Da mesma forma, as estrelas, mesmo a mais próxima que está a 4 anos-luz daqui, têm uma influência gravitacional tão ridiculamente pequena que gastaríamos uma caneta Bic inteira para escrever a quantidade de zero que esse número tem. E sabemos que as canetas Bic são infinitas porque ninguém nunca acabou uma. Como é que podemos culpar a coitada da constelação de Leão pelo fato de alguém ser teimoso ou então de não estar propenso para o amor hoje? Só para avisar a estrela mais próxima da constelação de Leão de que ela é a culpada levaria 36 anos para a mensagem ir, uns 10 anos para eles pararem de rir da gente e outros 36 para recebermos a resposta, que certamente dirá que ele não tem nada a ver com isso. Ou seja, 82 anos jogados fora e um embaraço interplanetário sem precedente.

Mas mesmo sabendo tudo isso, tem gente que insiste que astrologia é coisa séria e que funciona. Para quem vende um mapa astral, tenho certeza de que o dinheiro funciona de verdade. Mas dizer que: "Júpiter e Sol, apesar de se encontrarem em aspecto tenso entre si, mantém a promessa de trazer benefícios à vida doméstica e também na carreira" é algum tipo de previsão válida, agride qualquer pessoa com inteligência igual ou maior a de um Gastrópode.

Acho que todo mundo tem o direito de acreditar no que quiser. Eu, por exemplo, acredito que as impressoras são todas possuídas pelo demônio. Mas não gasto tinta, papel, tempo e dinheiro dos outros dizendo o que as impressoras estão tramando contra a gente todos os dias. O problema (pelo menos para mim) é que o que eu acho ou deixo de achar não vale nada e as pessoas vão continuar acreditando e gastando tempo com estas bobagens.

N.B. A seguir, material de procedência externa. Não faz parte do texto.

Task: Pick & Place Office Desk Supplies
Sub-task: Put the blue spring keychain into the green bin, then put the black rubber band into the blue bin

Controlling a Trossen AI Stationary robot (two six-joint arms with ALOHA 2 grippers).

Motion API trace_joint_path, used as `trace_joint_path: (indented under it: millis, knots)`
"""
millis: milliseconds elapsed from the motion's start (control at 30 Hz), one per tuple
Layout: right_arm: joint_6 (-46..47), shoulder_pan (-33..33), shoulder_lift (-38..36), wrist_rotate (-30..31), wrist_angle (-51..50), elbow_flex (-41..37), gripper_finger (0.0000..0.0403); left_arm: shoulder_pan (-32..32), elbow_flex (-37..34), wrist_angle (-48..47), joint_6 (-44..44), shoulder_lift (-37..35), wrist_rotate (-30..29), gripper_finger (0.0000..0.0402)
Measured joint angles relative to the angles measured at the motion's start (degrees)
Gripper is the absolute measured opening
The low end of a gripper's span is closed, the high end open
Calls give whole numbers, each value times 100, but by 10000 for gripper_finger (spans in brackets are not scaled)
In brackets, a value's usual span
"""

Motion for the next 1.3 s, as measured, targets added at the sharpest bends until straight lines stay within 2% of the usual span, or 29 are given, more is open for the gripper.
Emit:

Eu só vejo uma única coisa que possa fazer esta bobagem toda acabar. Em algum momento do futuro (décadas, séculos, milênios, não importa), um ser humano irá nascer na superfície de Marte. Neste momento, alguém vai tentar fazer o horóscopo deste indivíduo e verá que isso é impossível. As constelações no céu são as mesmas lá em Marte, mas o alinhamento das constelações com o Sol não. Vão ter que inventar uns signos novos. Além disso, Marte têm duas luas, Fobos e Deimos, que são bem menores que a nossa. Como fica isso no horóscopo? Será que Júpiter tem uma influencia maior por estar mais perto? O Sol tem uma influência menor? E o fato do dia lá ter 24hs e 30 minutos? E o ano dura 687 dias terrestres? Quando o primeiro Marciano nascer a astrologia vai acabar. Não porque eles não são capazes de "resolver" estas questões, mas sim porque vai dar tanto trabalho explicar essas coisas que eles vão finalmente desistir deste assunto.

A preguiça vai ganhar da ignorância.